Spiders are beneficial to succulents. Spiders eat pests while not being pests themselves. However sometimes the spiders can get too numerous. Clearing out webs won’t get the spiders since they’re generally hiding. If you want to catch a spider and move it safely to another location I find that a very light spray of a diluted rubbing alcohol will get them to come running out and you can then catch them and relocate them. Some people will tell you that even a light spray of alcohol will kill them, but I choose not to believe them.
Dear blog master. I enjoy the cactus jungle blog; a visit to your store is on my bucket list.
I have a question. I have a hedgehog cactus set (aka “the Crip”) and a silver torch cactus (aka “Queen Frostine”). Both have been in a constant environment for more than two years – a greenhouse which is the home of many successfully flowering succulents, many of which are cacti. After flowering well in 2012, neither flowered this year but they are both growing very well. Do you have any thoughts?

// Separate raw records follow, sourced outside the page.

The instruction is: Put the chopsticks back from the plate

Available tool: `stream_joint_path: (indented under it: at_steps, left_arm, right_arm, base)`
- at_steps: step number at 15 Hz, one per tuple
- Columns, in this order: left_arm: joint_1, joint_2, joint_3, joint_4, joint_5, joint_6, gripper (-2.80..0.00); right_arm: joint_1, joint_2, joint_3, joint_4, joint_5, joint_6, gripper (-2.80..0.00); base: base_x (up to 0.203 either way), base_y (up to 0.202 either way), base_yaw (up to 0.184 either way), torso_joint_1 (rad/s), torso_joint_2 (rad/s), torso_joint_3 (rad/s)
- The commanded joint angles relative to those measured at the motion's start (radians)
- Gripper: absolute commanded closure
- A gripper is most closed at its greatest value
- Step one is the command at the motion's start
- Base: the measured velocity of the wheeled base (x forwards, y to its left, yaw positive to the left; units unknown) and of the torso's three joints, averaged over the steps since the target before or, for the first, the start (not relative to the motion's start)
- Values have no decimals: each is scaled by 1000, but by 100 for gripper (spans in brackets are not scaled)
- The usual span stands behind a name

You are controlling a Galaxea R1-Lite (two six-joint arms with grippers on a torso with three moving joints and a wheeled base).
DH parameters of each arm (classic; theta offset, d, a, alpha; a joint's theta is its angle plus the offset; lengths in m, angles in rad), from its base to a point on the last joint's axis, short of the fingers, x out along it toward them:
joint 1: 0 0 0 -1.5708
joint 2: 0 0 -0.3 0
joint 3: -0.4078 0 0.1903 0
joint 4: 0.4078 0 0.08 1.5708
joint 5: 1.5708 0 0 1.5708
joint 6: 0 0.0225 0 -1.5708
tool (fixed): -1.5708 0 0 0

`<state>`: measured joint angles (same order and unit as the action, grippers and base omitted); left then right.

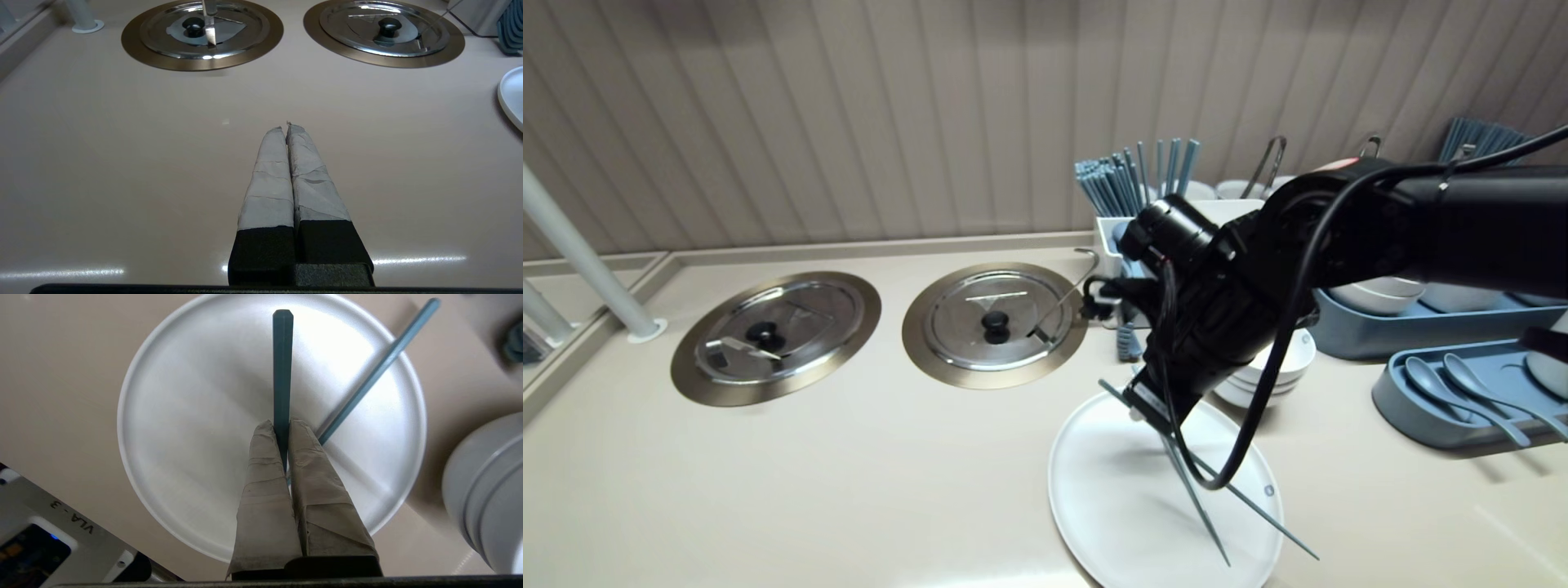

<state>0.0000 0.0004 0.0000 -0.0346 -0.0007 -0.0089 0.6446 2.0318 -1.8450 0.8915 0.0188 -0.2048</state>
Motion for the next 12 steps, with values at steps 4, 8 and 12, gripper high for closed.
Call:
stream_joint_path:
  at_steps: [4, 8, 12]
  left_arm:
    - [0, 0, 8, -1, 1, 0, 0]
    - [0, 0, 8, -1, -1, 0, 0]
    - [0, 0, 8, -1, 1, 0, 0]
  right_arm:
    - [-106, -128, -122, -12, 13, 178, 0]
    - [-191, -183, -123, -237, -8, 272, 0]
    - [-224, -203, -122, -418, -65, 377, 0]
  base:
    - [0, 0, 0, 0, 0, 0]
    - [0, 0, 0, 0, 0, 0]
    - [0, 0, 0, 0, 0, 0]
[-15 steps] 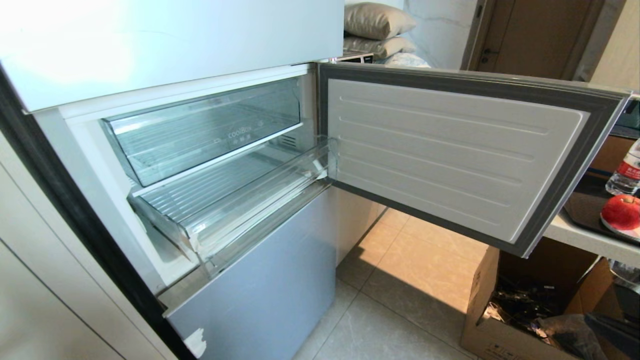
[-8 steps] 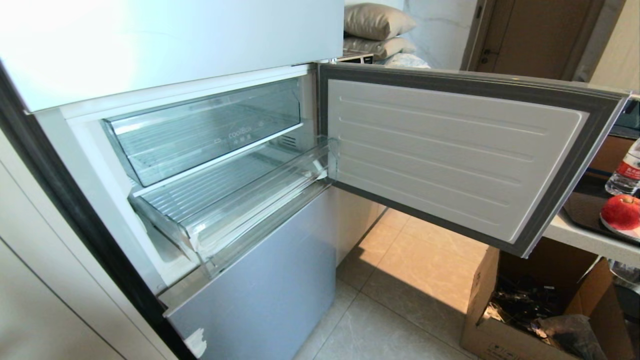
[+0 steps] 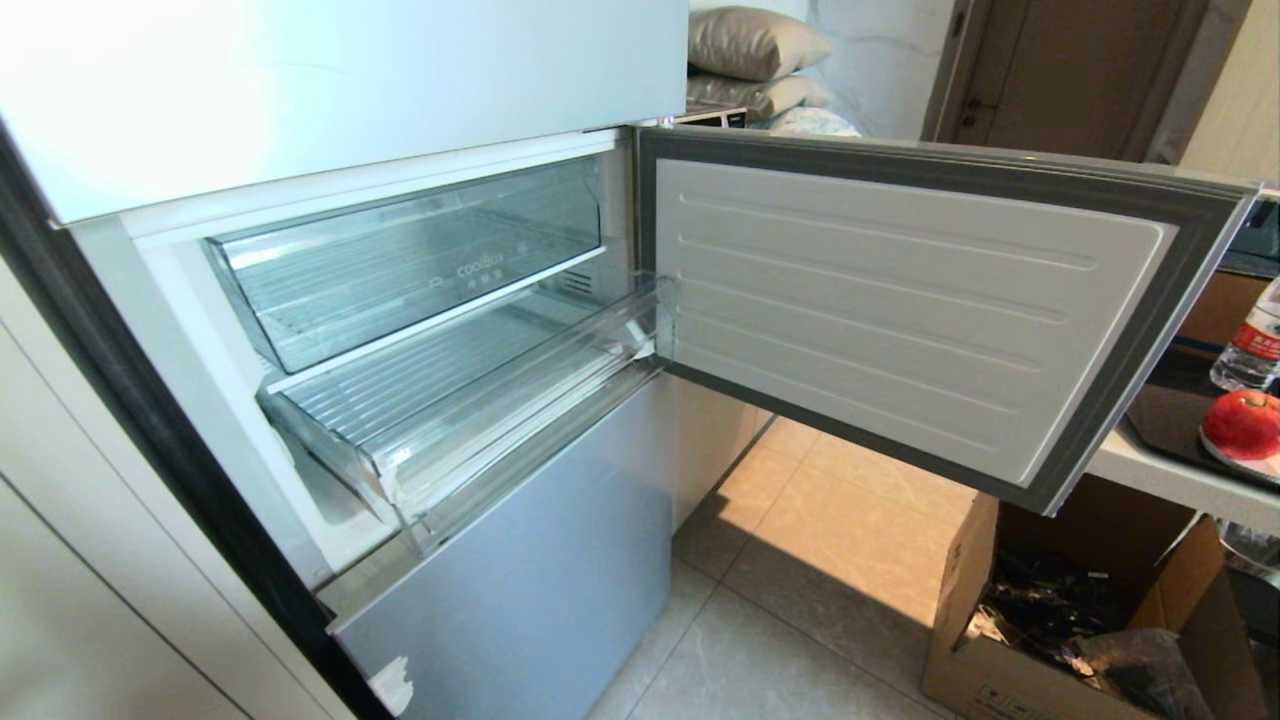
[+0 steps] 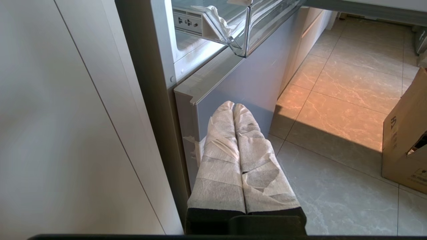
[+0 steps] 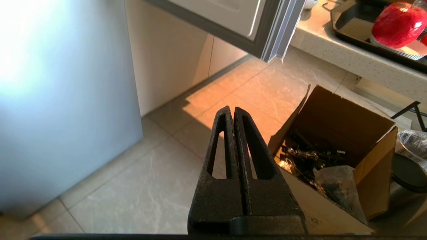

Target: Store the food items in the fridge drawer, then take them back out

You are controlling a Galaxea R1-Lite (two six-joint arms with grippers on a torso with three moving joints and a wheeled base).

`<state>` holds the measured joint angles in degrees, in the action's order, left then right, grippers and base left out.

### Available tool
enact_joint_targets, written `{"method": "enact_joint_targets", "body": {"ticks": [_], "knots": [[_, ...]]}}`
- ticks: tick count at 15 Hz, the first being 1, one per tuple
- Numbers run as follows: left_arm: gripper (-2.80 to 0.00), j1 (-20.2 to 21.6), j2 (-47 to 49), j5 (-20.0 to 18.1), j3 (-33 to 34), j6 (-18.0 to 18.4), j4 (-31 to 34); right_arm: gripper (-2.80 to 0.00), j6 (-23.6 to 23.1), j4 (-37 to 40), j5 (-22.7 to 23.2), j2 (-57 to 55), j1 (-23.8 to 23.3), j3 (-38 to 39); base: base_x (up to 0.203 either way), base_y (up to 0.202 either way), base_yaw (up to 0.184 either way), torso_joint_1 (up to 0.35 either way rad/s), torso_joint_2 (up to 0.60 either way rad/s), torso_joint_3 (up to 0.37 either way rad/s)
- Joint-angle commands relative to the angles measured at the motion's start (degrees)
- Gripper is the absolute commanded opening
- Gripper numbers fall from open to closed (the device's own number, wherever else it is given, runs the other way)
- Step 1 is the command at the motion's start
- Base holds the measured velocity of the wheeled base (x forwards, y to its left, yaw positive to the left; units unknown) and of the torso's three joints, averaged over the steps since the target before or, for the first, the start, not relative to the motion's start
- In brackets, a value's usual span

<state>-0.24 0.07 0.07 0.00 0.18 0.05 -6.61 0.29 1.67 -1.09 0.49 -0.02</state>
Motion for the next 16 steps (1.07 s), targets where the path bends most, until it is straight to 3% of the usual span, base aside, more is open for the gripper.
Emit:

Sent from my iPad so please excuse brevity and lack of editing.
Pam Memphis, TN
Pam, If they’re getting good sun and other plants nearby are blooming then it’s probably a matter of nutrients. I would recommend feeding with a good organic bloom food in late winter next year. Peter
We bought my mammillaria at Cactus Jungle about four years ago, and it has been pretty healthy since then, though it never flowered since we got it (despite fertilizing).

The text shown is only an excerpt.